#### PROVIDED ENTRIES ####

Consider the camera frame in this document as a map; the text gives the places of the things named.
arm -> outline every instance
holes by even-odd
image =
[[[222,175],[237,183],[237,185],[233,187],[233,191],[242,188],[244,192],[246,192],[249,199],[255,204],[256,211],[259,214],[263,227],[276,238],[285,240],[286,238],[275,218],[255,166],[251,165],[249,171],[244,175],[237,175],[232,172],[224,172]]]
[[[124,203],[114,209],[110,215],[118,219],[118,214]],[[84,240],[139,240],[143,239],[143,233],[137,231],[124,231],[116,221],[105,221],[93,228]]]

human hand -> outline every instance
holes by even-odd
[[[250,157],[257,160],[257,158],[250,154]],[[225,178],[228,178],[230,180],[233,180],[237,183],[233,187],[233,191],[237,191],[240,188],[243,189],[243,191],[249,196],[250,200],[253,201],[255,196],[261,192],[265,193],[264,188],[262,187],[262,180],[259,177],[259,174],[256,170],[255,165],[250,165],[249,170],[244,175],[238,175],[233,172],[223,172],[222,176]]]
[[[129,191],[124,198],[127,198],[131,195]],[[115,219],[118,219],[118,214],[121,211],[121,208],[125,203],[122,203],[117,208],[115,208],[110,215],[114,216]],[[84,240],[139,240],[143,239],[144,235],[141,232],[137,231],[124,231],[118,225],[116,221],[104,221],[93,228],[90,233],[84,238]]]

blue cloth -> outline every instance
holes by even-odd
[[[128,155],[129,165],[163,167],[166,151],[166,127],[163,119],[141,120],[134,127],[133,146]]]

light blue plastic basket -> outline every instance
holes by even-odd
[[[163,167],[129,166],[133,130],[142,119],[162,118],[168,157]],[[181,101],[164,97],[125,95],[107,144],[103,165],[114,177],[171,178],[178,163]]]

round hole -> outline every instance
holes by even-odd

####

§ WHAT THE TASK REQUIRES:
All records above are to be returned exactly as given.

§ OUTPUT BELOW:
Consider the camera frame in this document as a map; the text gives the places of the things named.
arm -> outline every instance
holes by even-odd
image =
[[[222,175],[237,183],[237,185],[233,187],[233,191],[242,188],[244,192],[246,192],[249,199],[255,204],[256,211],[259,214],[263,227],[276,238],[285,240],[286,238],[275,218],[255,166],[251,165],[249,171],[244,175],[237,175],[232,172],[224,172]]]
[[[124,203],[114,209],[110,215],[118,219],[118,214]],[[84,240],[139,240],[143,239],[143,233],[137,231],[124,231],[116,221],[105,221],[93,228]]]

human hand -> outline every instance
holes by even-odd
[[[250,157],[257,160],[257,158],[250,154]],[[225,178],[228,178],[230,180],[233,180],[237,183],[233,187],[233,191],[237,191],[240,188],[243,189],[243,191],[249,196],[250,200],[253,201],[255,196],[261,192],[265,193],[264,188],[262,187],[262,180],[259,177],[259,174],[256,170],[255,165],[250,165],[249,170],[244,175],[238,175],[233,172],[223,172],[222,176]]]
[[[129,191],[124,198],[127,198],[131,195]],[[115,219],[118,219],[118,214],[121,211],[121,208],[125,203],[122,203],[117,208],[115,208],[110,215],[114,216]],[[84,240],[139,240],[143,239],[144,235],[141,232],[137,231],[124,231],[118,225],[116,221],[104,221],[93,228],[90,233],[84,238]]]

blue cloth -> outline every instance
holes by even-odd
[[[128,155],[129,165],[163,167],[166,151],[166,127],[163,119],[141,120],[134,127],[133,146]]]

light blue plastic basket -> outline every instance
holes by even-odd
[[[163,167],[129,166],[133,130],[142,119],[162,118],[168,157]],[[181,101],[164,97],[125,95],[107,144],[103,165],[114,177],[171,178],[178,163]]]

round hole -> outline every instance
holes by even-odd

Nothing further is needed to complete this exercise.